We meet Diane, the daughter the parents had their deadly dispute over, as she attends her mother's funeral. Alice cared so much for her that she was willing to kill to keep her safe, but we learn that Diane feels she never really knew her mother. While she grew up at boarding schools, Alice was travelling around the world and they would only see each other once or twice a year, although she would often get letters from her very Christian mother with advice on how to stay on the straight and narrow. As far as Diane knows, her father died when she was a child.

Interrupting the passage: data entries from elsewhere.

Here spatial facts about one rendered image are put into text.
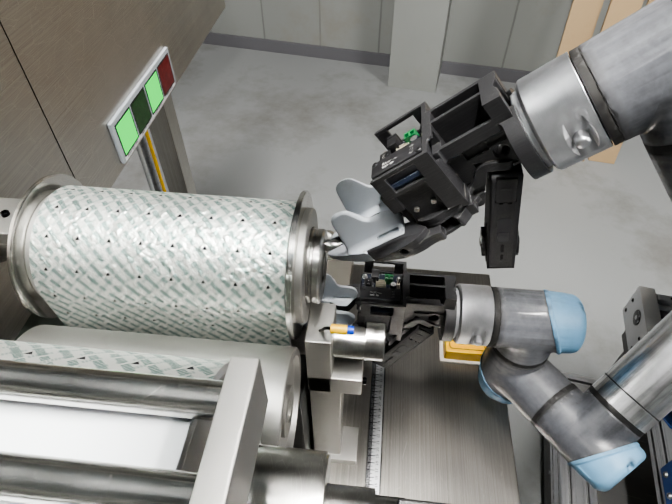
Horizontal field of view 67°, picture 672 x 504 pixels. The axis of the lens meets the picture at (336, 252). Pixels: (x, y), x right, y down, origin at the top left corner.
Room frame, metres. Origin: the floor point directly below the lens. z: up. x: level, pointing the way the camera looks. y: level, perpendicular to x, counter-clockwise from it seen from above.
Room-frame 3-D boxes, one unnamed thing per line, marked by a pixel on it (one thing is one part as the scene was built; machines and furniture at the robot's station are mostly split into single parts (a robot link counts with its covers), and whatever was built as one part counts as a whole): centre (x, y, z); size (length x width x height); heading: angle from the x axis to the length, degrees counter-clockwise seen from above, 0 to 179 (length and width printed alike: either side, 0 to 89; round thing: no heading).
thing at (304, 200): (0.34, 0.03, 1.25); 0.15 x 0.01 x 0.15; 174
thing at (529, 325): (0.37, -0.24, 1.11); 0.11 x 0.08 x 0.09; 84
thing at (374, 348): (0.29, -0.04, 1.18); 0.04 x 0.02 x 0.04; 174
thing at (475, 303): (0.37, -0.17, 1.11); 0.08 x 0.05 x 0.08; 174
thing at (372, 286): (0.38, -0.09, 1.12); 0.12 x 0.08 x 0.09; 84
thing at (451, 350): (0.47, -0.22, 0.91); 0.07 x 0.07 x 0.02; 84
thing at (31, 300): (0.36, 0.29, 1.25); 0.15 x 0.01 x 0.15; 174
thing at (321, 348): (0.30, 0.00, 1.05); 0.06 x 0.05 x 0.31; 84
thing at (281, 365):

Alice's old friend Lilith shows up at the funeral after the religious services and quickly starts working to reconnect with Diane, who she hasn't seen since she was a baby. Hearing that Diane is planning to stay in the area to pursue a career as a commercial artist, Lilith offers to let her move into her mansion with her for a while. Perhaps for the chance to learn more about her mother from this old friend as much as anything else, Diane accepts the woman's seemingly kind offer.


Things go south for Diane from there. While living with Lilith and interacting with her mute butler/chauffeur Mr. Howard and innocuous but unnerving neighbors the Poole sisters, Diane notices strange behaviors and patterns - a ring Lilith gives her, which she got from Alice, bears an insignia that she starts seeing all over the place. It's on a wind chime, on the cigarettes Lilith chain smokes, on the cover of a scrapbook, on the robes Alice and a group of friends are wearing in an old picture, on a man's cuff links, and most notably on the staff of a man in a painting that looks like a depiction of Satan himself that would appear in an awesome Marvel comic book.

When Diane moves into an apartment with a roommate against Lilith's wishes, things get even weirder. She has nightmares, goes into trances, children and animals act odd around her. And is she being followed?


At the 40 minute point, Diane attends a party Alice's old friends are having, and it's at this event that she finally figures out that she is The Devil's Daughter, destined to marry the demon of Endor*, who is known for his glowing yellow eyes.

*Keep in mind that this was ten years before George Lucas told us Endor was a planet populated by Ewoks.

Once the information is out in the open, there's only roughly 25 minutes of the movie's 72 minute running time left for Diane to try to move on with her life while keeping the cult members out of it and disregarding this demon of Endor nonsense that they're so determined to make come true.


Despite the feeling that Szwarc and Higgins gave away too much too soon, somewhat hobbling much of the story and suspense, I still found The Devil's Daughter to be an enjoyable, harmless little movie to watch, with a touch of nostalgia in there due to how very '70s TV movie this particular '70s TV movie was. It sort of seems out-of-place in Higgins' filmography, but Szwarc brought it to life well enough and there are some very nice shot compositions in there.

The cast is great; TV regular Belinda Montgomery stars as the rather adrift but sweet Diane, Shelley Winters plays Lilith, and Jonathan Frid (just after ending his run as Barnabas Collins on the horror soap opera Dark Shadows) is the mute Mr. Howard, who might have tried to help Diane out of her predicament if only he could speak. Familiar faces like Diane Ladd, Abe Vigoda, Ian Wolfe, Joseph Cotten, Lucille Benson, and Thelma Carpenter also appear in smaller roles.

The Devil's Daughter is certainly not a shining moment in the devil's pop culture heyday, its obscurity is probably just the right amount of recognition for it to get, but there is a faction of horror fans out there who would really enjoy it. It's worth a viewing.